9 Post author: Stuart_Armstrong 14 February 2013 04:59PM

You are viewing a comment permalink. View the original post to see all comments and the full post content.

Comments (104)

You are viewing a single comment's thread. Show more comments above.

Comment author: Stuart_Armstrong 15 February 2013 06:44:00PM 0 points [-]

Let's add some actions to the mix. Let a1 be the action: program the disciple to not take over, a2: program the disciple to take over discreetly, a3: program the disciple to take over blatantly. Let's assume the disciple is going to be successful at what it attempts.

Then all the following probabilities are 1: P(w1|a1,X=1), P(w2|a2,X=1), P(w3|a3,X=1), P(w1|X=0)

And all the following are zero: P(wi|aj,X=1) for i and j not equal, P(wi|X=0) for i 2 or 3.

w2 and w3 are not distinguished in any way.

Comment author: Vladimir_Nesov 15 February 2013 06:52:24PM 0 points [-]

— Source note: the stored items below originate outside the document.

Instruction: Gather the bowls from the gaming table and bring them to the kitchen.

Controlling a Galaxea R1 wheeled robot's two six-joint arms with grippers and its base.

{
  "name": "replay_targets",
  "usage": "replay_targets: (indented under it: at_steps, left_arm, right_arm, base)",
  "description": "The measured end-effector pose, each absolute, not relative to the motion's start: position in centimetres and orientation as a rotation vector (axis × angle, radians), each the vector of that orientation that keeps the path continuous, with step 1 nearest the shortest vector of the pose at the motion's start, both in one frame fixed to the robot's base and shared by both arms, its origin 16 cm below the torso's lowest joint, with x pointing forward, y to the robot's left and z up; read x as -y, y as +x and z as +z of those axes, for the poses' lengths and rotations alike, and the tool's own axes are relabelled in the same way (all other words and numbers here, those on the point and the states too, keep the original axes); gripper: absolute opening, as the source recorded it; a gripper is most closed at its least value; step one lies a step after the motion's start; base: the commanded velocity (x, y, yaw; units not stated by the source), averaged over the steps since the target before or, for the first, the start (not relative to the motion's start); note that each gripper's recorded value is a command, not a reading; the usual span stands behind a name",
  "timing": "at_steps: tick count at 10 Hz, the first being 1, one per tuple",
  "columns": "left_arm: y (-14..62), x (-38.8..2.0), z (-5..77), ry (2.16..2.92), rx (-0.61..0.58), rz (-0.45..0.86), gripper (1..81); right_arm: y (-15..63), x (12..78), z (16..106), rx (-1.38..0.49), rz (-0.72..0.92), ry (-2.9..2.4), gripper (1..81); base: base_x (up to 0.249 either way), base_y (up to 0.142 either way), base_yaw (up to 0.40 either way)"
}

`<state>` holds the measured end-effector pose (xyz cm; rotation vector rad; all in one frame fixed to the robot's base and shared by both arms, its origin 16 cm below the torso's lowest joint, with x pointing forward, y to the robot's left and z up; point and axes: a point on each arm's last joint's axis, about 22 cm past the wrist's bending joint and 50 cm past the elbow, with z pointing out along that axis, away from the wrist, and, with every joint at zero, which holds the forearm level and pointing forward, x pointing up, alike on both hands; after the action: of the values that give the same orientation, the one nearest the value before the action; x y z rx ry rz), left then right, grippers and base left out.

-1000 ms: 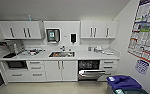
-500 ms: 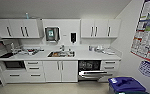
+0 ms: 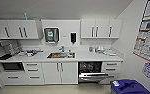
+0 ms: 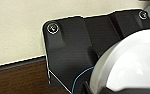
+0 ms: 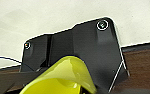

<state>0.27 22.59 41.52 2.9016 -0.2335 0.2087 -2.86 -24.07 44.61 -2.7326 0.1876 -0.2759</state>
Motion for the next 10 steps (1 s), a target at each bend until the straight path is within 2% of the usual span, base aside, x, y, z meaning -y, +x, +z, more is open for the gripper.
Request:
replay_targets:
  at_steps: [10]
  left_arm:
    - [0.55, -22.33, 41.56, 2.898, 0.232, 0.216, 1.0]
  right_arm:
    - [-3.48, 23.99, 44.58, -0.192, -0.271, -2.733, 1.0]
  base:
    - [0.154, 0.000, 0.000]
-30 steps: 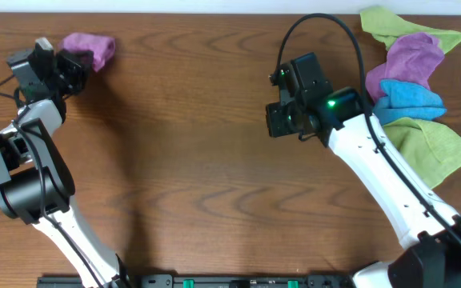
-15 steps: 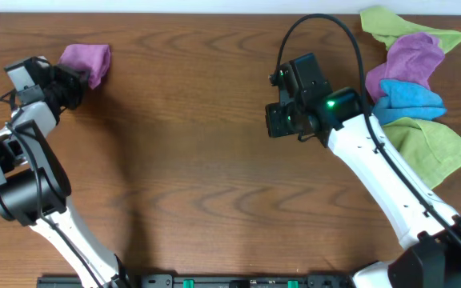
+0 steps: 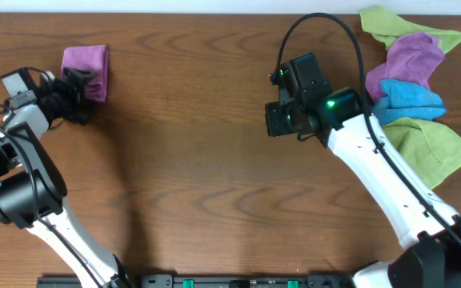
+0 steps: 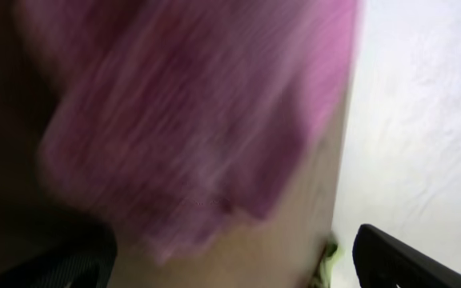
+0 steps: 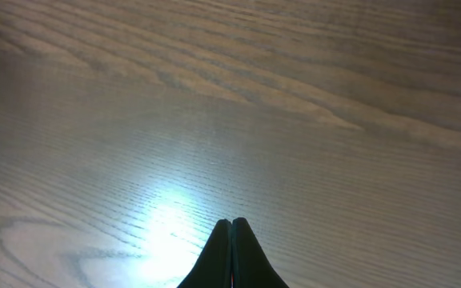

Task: Fold the cloth
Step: 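Release the folded cloth with the left gripper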

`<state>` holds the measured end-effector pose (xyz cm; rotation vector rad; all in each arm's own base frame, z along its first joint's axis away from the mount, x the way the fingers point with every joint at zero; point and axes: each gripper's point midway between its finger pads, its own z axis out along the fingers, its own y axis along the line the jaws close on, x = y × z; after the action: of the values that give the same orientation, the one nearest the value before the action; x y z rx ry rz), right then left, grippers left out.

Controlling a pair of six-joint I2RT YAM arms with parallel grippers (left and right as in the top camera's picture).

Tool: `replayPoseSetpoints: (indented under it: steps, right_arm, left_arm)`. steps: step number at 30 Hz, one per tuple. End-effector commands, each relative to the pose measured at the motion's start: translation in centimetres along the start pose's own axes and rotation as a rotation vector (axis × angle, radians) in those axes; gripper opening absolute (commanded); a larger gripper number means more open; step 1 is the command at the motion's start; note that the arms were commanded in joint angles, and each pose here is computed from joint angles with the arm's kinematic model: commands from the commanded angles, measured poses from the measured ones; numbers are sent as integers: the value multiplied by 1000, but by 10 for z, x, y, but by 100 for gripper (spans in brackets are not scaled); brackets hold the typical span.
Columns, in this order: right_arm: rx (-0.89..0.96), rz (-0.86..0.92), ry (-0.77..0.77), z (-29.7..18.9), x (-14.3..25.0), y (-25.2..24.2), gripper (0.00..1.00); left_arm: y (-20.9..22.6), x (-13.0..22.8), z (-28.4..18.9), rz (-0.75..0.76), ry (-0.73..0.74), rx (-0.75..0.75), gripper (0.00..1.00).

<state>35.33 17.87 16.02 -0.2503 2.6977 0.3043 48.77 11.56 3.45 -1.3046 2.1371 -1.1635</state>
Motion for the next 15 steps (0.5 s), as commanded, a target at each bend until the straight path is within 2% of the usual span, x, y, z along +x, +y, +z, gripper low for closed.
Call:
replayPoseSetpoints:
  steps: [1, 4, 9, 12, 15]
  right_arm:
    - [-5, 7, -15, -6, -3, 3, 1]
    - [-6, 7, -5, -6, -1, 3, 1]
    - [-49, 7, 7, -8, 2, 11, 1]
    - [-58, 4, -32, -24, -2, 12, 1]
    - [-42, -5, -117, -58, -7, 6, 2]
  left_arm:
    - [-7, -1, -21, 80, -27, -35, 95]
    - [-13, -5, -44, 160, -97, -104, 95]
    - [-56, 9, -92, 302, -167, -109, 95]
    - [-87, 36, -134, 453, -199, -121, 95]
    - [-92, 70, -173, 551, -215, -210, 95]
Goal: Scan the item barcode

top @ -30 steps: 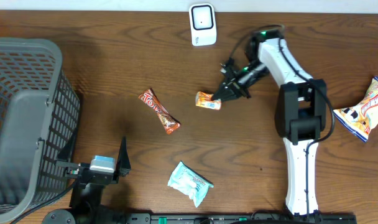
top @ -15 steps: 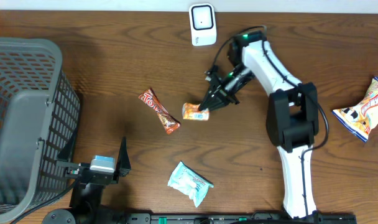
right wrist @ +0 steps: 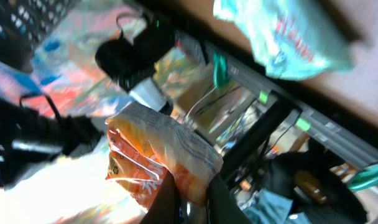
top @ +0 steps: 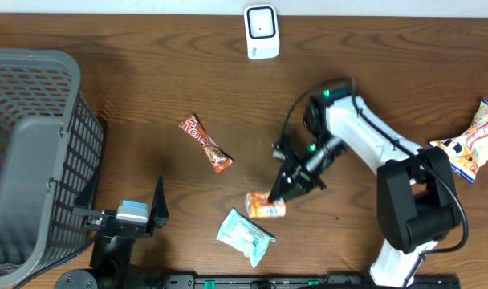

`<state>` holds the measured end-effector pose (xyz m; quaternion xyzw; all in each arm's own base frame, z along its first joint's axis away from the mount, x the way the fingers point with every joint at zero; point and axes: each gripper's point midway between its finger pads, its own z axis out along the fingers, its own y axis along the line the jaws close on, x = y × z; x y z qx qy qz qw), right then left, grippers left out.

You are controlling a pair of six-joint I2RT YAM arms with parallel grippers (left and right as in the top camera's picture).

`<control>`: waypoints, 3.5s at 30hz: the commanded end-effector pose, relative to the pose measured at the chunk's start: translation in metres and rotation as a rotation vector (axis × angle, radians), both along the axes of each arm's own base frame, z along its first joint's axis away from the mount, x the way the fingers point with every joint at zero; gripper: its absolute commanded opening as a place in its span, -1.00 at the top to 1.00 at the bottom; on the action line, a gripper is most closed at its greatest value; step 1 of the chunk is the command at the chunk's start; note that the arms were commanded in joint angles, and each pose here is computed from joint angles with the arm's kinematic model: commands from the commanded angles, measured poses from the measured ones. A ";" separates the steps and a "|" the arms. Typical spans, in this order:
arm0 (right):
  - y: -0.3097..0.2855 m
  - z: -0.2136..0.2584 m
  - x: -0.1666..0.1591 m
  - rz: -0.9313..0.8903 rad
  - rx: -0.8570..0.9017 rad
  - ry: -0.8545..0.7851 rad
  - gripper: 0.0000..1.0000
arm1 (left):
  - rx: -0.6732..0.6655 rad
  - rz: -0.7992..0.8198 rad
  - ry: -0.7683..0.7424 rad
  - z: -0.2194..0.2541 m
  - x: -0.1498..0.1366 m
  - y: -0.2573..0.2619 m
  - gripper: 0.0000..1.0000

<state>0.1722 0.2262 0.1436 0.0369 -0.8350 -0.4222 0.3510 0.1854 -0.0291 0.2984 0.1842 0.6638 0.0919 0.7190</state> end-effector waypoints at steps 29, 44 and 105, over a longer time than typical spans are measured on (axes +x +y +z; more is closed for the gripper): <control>-0.019 -0.060 0.138 -0.399 -0.211 -0.417 0.97 | 0.003 0.008 -0.009 0.002 -0.001 0.002 -0.99; -0.051 0.053 0.362 -0.901 -0.377 -1.592 0.98 | 0.003 0.008 -0.009 0.002 -0.001 0.002 -0.99; -0.298 0.058 0.345 -0.474 -1.668 -1.325 0.98 | 0.003 0.008 -0.009 0.002 -0.001 0.002 -1.00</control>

In your notation in the post, I take w (and wf) as referring to elementary events, very specific descriptions of the world that AI probably won't be able to predict individually, and R(w) measures the effect of X on these elementary events. In this discussion, if "w2" is "AI takes over discreetly", w2 is not an elementary event, it's either a probability distribution or a proper (big) event. As a result, I don't see how the discussion of P(wi|aj,X=1) (where wi are big events, not elementary events from the definition of R(w)) is relevant for discussing the value of the penalty function.

Comment author: Stuart_Armstrong 15 February 2013 06:54:30PM 0 points [-]

No, they're worlds (or partial descriptions of worlds) - we could define them as possible full space-time manifolds.

Comment author: Vladimir_Nesov 15 February 2013 07:10:56PM *  0 points [-]

OK, in the post R(w) can talk about big events w, not just particular worlds (your talking about "integrating across all w" in the post confused me, it now turns out that the possible w are not mutually exclusive). But this doesn't clarify for me the relevance of your point in the grandparent (what is the relevance of P(wi|aj,X=1) for the estimate of the total penalty?).

(If w2 and w3 are particular worlds, then it's incorrect that P(w1|a1,X=1), P(w2|a2,X=1), P(w3|a3,X=1), P(w1|X=0) are about 1, because the AI won't be able to predict what happens if it takes a1, a2 etc. so accurately. If w2 and w3 are partial descriptions of worlds, it is the same thing as them being big events, which is what I've been assuming throughout the thread.)

Comment author: Stuart_Armstrong 16 February 2013 09:21:15AM 0 points [-]

I don't need P(w2|a2,X=1) and P(w3|a3,X=1) to be about one (that was a simplified model) - I need them to be about equal. i,e, the disciple is a really smart AI and can take over the world if motivated to do so.